= Pavithrotsavam =

Annual festival in a Hindu temple

Lord Malayappa swami with consorts as seen during the Pavitrotsavam festival. Prominently seen on the Lord and his consorts are the Pavitra garlands

Pavitrotsavam is an annual ritual in the Tirumala Venkateswara Temple, Andhra Pradesh. Pavitrotsava is derived from the combination of two words Pavitra (holy) and utsava (festival). This utsava is penitential as well as propitiatory and its main objective is to get rid of the evil that might have been caused due to omissions and commissions in the performance of various rituals throughout the year. The festival is also known as Dosha Nivaarana (error correction),Sarva Yajna Phalapradha (The One ritual that equals the holiness of rites all year long),Sarva Doshopasamana (Removal of all errors), Sarva Tushtikara, Sarvakaamapradha, Sarvalokasantida.

==Reference to holy scripts==
The Jayakhya Samhita explains that pavitra protects one from evil. The puranas prescribe Pavitra Aaropana (adorning the deity with pavitra - sanctified garlands of thread), as an integral part of the rituals during the worship of Lord Vishnu. The Agni Purana specifies that the first day of a lunar fortnight either in the beginning of the month of Aashada or the end of the Krithika should be chosen for performing pavitrotsava. The Garuda Purana says that this rite should be done on the 12th day of the dark or bright fortnight.

==Rituals==

Priests carrying Pavitra garlands during the Pavitrotsavam festival

In Tirumala, the Pavitrotsavam ritual is conducted on Sravana shuddha dashami day.

`Ankurarpanam' or the sowing of nine type of holy seeds in earthen containers is undertaken on the day preceding the festival. This ritual signifies the beginning of festival in the temple. This is followed by recital of vedas in a ritual called Mritsangrahana. The Ankurarpana and Mritsangrahana rituals are identical to those performed during Brahmotsava. Veda recitation is started after the Mritsangrahana ritual and this recitation of the Vedas concludes on the third day. Through the chanting of the vedas, Aavahana (Invoking) is done for Lord Vishnu in the Pradhana Kumbha (first of the holy container). There are 16 other Kumbhas surrounding this Pradhana Kumbha and it is believed that the various mantras which are recited infuse voice vibrations that have great religious and spiritual force. The Pradhana khumba is taken to the main deity on the concluding day and the augmented spiritual power is believed to be transmitted to the Moola Vigraha (Kumbha Aavaahanam). The rituals on the three days include Thirumanjanam and Homam (prayer to sacrificial fire) to the main deity as well as primary idols of Lord Venkateswara.

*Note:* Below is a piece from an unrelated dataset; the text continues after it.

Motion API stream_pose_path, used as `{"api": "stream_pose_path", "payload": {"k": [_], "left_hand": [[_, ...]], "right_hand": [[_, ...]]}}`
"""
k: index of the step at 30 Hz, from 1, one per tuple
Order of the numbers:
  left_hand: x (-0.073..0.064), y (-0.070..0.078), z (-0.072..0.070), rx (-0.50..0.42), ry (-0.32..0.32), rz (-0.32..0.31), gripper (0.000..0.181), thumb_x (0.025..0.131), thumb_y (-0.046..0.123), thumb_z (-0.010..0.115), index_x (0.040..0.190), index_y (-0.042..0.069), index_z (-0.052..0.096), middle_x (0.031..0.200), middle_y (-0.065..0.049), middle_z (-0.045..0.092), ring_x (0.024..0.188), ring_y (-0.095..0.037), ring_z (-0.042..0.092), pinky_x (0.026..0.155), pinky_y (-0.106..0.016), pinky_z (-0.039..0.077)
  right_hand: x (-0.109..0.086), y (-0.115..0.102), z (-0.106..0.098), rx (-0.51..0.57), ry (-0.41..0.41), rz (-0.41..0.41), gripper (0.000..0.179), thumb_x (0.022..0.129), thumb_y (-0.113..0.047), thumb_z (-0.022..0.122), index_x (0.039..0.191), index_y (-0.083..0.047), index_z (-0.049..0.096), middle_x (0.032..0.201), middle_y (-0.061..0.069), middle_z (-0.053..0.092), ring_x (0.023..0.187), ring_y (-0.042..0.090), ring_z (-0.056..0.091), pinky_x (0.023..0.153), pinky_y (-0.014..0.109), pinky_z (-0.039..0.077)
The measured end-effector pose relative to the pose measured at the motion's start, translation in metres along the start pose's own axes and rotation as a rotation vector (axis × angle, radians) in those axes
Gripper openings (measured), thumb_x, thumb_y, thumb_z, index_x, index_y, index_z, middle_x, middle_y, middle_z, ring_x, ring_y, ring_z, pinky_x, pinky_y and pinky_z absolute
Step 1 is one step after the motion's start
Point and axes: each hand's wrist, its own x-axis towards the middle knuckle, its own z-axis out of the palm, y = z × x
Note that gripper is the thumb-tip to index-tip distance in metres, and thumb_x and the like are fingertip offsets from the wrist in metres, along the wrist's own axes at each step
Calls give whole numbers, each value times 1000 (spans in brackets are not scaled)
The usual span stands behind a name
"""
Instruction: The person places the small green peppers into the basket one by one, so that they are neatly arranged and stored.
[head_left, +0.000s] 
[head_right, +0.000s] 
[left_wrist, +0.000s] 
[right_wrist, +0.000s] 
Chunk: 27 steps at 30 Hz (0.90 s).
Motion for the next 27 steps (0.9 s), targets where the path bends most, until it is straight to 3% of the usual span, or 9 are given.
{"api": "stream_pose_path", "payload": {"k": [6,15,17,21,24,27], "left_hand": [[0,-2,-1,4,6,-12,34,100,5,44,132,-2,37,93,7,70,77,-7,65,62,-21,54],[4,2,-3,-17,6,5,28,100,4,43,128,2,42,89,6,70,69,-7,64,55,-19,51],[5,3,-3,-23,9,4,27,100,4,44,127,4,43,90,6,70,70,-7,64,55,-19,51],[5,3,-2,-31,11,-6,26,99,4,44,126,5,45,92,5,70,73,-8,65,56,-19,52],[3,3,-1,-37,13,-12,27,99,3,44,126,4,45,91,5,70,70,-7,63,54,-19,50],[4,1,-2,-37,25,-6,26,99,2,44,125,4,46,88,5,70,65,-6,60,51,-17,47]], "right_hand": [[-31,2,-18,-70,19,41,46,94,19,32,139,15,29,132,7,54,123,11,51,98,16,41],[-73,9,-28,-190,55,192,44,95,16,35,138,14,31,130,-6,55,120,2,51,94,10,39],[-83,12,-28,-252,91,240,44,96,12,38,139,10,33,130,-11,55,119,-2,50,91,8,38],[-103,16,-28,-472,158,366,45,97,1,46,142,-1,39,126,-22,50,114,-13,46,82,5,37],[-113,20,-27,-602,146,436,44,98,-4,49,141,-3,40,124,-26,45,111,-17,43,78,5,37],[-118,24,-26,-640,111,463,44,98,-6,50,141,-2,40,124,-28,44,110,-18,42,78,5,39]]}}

Pavitras, the garlands made from special thread are taken in a procession and used to decorate Lord Malayappa swami and his consorts on the second day. In the evening of the second day, the idols are taken on a procession around the four mada streets.

During the three-day festival, Arjitha Sevas like Kalyanotsavam, Arjitha Brahmotsavam, Arjitha Vasanothsavam, Sahasara Deepalankarana Seva, Dolotsavam are cancelled while the morning rituals are held.

==History of festival==
The origin of Pavitrotsavam in Tirumala dates back to 1463 A.D. The stone inscription found on the northern wall of the Vagapadi verandah in the first Prakaara of the Tirumala temple gives a very detailed account. The festival was instituted by Saluva Malliah deva Raja during the time of Saluva Narasimha. The inscription refers even to the items of expenditure to be incurred in connection with the celebration of Pavitra Tirunal.

The festival is believed to have been conducted until 1562 A.D. after which the ritual was stopped. The reason for discontinuing such an important festival is not recorded and remains unknown. TTD decided to revive the ritual that is followed in all Vishnu temples and the festival has been on the annual calendar from 1962 onwards.

==Devotee Participation==
Pavitrotsavam is an Arjita Seva - participation by payment to the Lord. TTD sells tickets to this service on the second and third days. Each ticket allows two persons and the primary ticket holder is given 10 dosas and Pongal on the second day and 10 dosas and Pongal, 6 vadas and vastram (one silk angavastram and one cotton blouse) on the third day.